→ INPUT DATA
○ ○ ○ ○ ○ ○ ○

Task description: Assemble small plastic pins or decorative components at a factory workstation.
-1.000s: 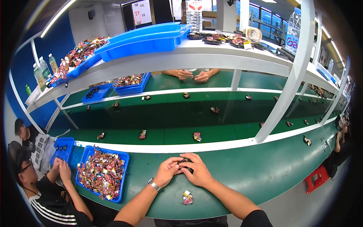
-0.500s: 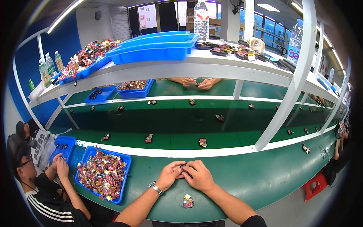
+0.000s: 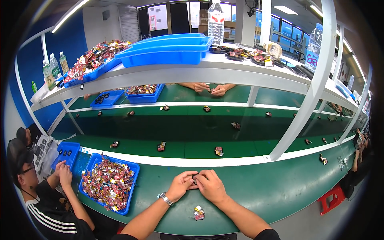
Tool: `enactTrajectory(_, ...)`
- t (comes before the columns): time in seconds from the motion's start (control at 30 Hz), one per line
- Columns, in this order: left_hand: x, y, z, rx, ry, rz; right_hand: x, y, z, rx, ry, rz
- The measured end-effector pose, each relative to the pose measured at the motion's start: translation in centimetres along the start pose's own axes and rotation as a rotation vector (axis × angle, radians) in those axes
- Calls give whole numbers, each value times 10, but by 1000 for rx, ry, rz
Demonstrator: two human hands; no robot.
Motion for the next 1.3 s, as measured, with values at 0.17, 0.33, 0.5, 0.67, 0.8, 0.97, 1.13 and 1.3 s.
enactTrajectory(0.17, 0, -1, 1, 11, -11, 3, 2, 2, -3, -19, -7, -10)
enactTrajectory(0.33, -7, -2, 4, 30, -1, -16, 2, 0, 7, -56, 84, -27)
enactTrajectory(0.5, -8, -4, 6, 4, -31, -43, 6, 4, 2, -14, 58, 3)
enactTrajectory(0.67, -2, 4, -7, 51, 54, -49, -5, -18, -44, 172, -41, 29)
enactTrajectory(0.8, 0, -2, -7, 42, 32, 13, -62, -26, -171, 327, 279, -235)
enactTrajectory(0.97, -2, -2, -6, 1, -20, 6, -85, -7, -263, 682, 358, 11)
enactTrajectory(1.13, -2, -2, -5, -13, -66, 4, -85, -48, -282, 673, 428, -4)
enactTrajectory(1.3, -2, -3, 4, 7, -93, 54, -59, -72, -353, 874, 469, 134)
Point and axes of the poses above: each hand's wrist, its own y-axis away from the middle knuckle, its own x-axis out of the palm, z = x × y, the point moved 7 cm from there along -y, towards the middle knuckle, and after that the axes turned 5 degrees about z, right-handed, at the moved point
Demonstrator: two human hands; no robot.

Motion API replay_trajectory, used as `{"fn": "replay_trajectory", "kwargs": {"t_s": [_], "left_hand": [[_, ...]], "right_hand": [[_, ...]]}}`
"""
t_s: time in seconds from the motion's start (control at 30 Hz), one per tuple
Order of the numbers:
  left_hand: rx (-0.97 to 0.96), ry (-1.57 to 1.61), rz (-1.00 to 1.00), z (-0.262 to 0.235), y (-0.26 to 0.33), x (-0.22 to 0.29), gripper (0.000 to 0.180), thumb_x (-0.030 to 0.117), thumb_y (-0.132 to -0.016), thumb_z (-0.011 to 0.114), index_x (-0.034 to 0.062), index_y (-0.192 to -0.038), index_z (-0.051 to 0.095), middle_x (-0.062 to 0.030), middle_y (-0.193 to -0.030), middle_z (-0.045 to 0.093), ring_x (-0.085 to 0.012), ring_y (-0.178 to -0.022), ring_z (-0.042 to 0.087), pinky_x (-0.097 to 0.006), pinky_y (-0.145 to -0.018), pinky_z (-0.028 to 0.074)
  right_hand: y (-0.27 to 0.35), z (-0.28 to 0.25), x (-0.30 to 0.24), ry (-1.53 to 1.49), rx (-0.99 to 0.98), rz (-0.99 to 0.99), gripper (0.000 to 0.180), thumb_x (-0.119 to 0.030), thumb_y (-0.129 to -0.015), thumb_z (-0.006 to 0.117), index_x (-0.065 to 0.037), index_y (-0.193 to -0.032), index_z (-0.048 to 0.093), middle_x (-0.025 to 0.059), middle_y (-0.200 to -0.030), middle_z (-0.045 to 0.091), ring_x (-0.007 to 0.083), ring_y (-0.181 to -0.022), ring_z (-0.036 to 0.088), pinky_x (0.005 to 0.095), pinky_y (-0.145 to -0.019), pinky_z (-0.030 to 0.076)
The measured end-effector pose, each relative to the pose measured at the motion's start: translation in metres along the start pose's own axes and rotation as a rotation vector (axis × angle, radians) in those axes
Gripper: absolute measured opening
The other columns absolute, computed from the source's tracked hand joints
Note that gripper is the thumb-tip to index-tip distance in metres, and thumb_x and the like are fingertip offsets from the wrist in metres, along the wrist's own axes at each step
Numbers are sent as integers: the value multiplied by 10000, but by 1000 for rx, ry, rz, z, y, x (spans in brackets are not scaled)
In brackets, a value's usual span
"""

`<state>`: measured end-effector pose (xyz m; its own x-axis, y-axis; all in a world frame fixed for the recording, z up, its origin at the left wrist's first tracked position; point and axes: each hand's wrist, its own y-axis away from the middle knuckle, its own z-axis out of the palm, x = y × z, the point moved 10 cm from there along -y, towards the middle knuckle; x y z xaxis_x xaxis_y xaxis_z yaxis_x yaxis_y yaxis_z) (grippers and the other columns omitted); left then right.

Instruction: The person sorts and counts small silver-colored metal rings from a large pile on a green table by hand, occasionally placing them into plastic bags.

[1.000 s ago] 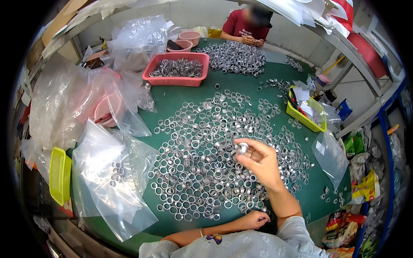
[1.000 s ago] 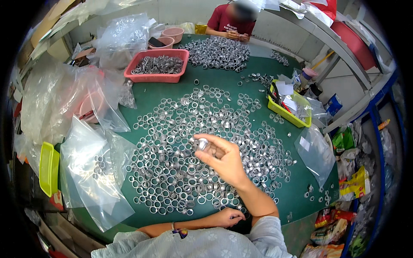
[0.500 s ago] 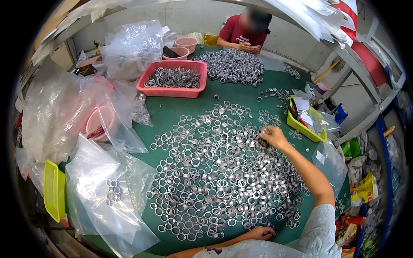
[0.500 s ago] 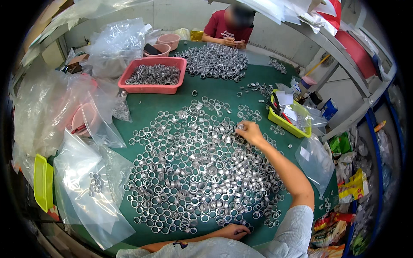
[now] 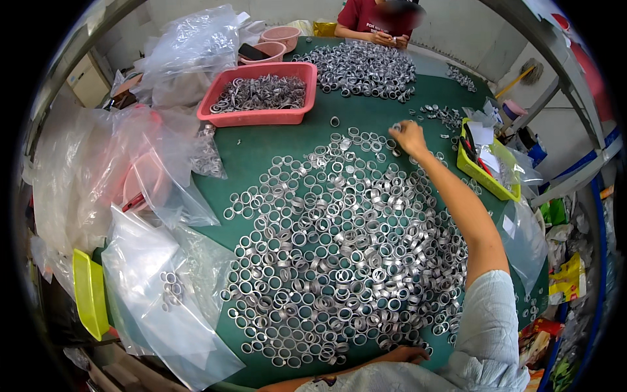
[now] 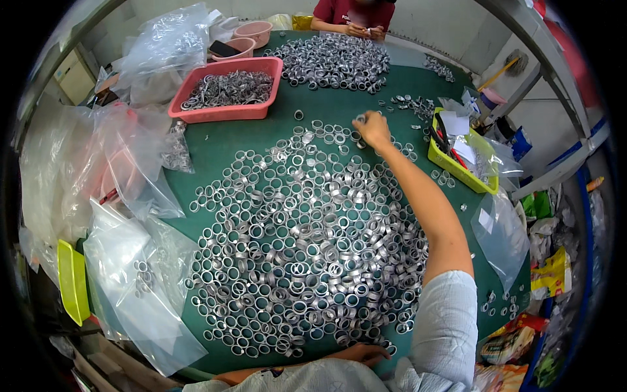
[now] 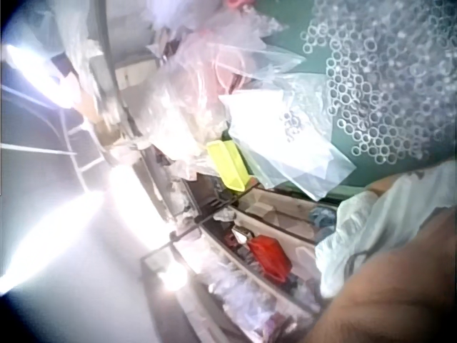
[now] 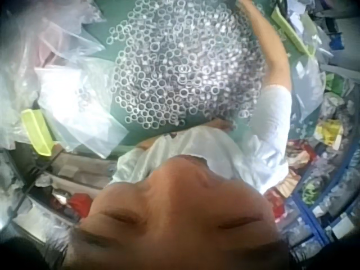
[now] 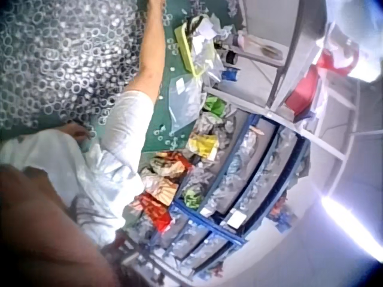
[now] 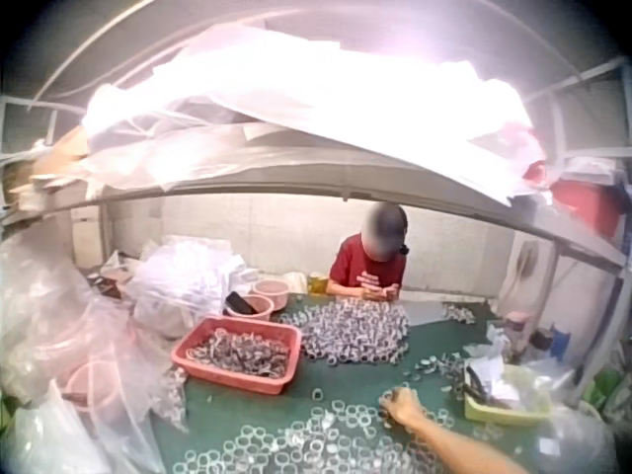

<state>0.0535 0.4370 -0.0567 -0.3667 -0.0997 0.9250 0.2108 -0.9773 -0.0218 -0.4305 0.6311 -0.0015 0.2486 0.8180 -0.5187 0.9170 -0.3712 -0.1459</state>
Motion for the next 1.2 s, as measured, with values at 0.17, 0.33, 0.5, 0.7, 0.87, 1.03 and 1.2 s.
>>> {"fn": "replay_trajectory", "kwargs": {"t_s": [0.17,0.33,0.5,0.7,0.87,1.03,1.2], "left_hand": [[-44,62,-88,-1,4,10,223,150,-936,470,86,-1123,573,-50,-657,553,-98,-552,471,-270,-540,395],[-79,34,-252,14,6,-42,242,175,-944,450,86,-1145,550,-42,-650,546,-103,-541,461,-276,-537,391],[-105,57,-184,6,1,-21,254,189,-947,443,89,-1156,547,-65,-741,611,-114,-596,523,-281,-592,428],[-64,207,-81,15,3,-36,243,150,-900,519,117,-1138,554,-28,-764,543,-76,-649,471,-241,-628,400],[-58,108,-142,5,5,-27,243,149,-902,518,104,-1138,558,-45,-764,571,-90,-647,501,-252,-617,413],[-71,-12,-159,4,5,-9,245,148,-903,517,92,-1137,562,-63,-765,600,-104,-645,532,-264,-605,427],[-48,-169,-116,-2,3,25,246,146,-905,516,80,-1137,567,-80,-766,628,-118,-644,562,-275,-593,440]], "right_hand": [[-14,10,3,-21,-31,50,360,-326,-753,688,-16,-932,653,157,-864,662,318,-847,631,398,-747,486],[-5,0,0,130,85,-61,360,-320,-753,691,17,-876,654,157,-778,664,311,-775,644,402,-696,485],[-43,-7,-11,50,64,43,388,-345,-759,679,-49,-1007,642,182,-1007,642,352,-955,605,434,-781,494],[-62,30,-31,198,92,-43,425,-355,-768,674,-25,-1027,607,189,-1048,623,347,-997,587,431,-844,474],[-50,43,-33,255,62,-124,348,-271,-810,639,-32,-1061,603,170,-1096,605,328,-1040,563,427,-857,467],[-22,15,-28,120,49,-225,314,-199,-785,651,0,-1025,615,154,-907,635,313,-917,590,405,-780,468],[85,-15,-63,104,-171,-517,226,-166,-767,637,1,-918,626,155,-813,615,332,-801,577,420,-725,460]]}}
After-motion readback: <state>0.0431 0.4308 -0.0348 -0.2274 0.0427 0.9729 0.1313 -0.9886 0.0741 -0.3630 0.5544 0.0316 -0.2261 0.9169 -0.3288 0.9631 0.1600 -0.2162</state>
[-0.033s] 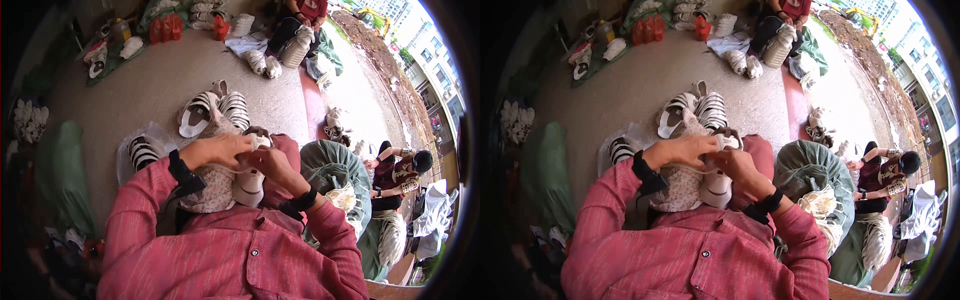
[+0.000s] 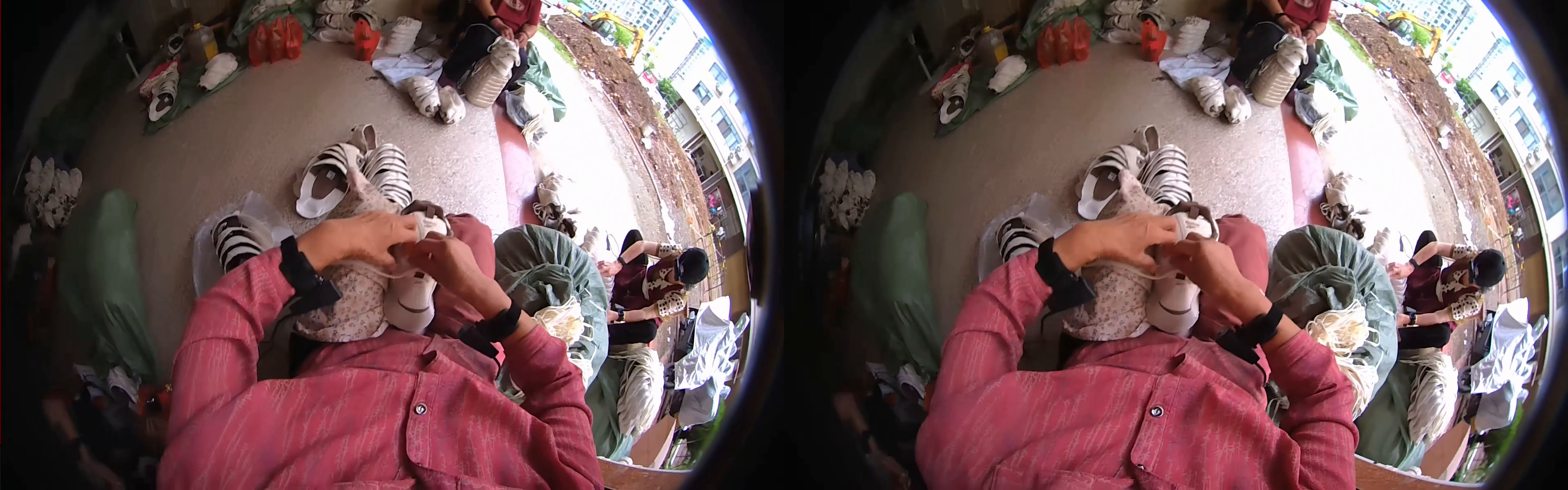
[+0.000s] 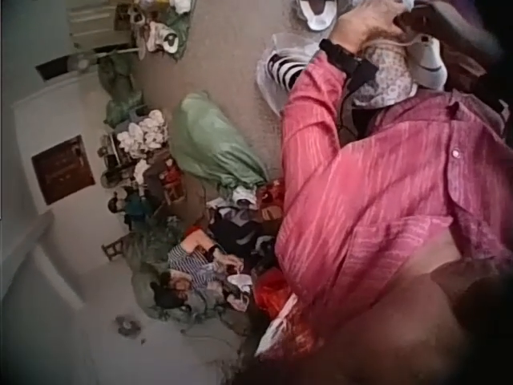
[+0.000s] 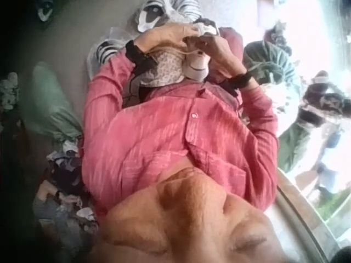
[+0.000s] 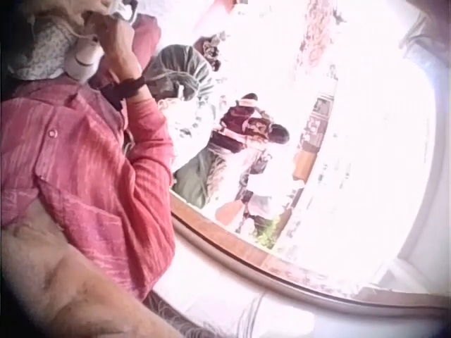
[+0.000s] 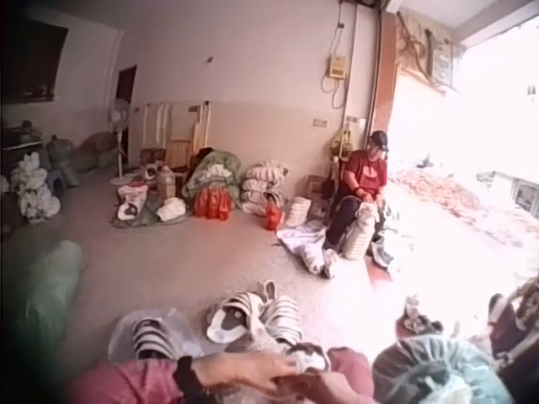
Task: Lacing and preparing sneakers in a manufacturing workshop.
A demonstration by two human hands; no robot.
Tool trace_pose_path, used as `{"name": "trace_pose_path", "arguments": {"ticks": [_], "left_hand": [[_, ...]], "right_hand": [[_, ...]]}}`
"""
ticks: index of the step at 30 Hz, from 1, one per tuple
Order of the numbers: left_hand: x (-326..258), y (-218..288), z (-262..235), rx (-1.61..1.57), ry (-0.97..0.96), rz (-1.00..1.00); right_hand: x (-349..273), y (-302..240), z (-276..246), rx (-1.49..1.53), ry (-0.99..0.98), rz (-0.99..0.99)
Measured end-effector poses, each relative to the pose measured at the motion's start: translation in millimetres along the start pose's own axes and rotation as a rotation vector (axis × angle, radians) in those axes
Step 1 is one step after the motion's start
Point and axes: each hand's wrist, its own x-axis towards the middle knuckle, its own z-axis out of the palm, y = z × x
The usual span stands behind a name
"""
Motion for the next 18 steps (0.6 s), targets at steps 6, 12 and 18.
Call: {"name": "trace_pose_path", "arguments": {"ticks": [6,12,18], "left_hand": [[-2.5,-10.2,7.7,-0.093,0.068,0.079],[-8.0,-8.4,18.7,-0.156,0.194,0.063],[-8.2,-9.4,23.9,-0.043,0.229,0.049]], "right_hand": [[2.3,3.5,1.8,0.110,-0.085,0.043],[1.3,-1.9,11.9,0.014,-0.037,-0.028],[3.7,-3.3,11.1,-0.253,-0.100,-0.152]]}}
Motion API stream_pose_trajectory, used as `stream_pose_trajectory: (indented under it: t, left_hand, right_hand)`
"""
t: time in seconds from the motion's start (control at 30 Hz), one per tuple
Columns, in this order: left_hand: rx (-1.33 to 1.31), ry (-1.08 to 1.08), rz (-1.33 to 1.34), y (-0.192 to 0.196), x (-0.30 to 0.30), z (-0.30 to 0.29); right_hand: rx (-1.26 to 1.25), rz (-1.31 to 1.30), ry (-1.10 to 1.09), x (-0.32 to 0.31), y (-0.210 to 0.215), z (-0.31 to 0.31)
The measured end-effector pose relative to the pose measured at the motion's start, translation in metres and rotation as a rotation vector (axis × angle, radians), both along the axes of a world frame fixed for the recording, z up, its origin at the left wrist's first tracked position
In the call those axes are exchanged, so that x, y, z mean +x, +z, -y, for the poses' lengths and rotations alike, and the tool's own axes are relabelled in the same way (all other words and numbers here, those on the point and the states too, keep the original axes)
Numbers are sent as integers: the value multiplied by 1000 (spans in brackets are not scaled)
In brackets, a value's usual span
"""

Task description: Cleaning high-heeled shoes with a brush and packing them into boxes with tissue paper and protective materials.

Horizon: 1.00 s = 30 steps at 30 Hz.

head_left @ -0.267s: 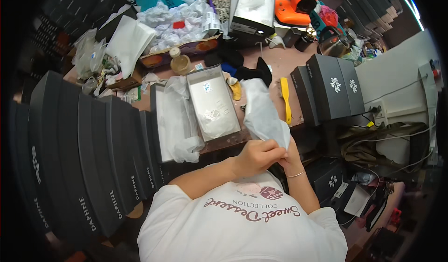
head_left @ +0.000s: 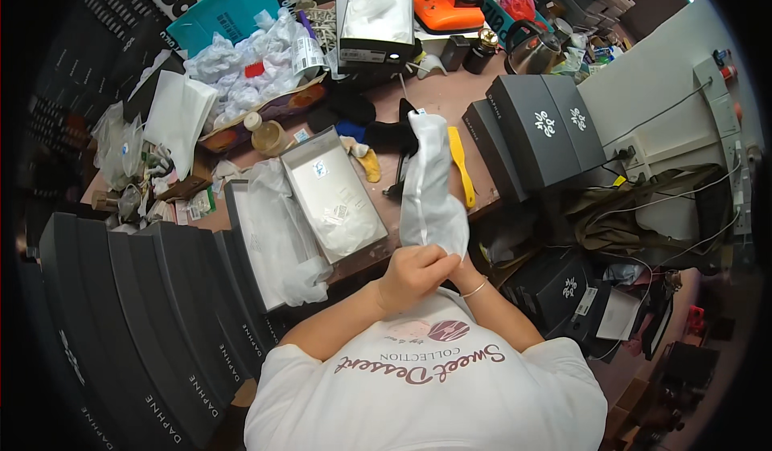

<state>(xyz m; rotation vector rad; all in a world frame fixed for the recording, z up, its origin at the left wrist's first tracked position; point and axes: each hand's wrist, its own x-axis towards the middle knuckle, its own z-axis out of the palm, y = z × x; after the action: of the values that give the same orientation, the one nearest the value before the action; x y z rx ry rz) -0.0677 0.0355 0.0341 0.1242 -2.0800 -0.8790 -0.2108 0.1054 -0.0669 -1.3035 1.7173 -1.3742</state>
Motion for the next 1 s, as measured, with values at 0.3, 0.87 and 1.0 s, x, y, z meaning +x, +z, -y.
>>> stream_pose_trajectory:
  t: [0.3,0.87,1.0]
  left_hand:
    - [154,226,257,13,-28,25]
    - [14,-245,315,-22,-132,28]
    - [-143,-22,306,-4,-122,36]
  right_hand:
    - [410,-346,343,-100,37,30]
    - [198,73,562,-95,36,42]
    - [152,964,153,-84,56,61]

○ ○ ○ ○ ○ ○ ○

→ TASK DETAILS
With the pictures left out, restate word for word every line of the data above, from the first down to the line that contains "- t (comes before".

→ RESPONSE TO THIS EXERCISE
Task description: Assemble small plastic pins or decorative components at a factory workstation.
-1.000s: 
-0.500s: 
+0.000s: 
Tool: `enactTrajectory(_, ...)`
- t (comes before the columns): time in seconds from the motion's start (control at 30 Hz), one per line

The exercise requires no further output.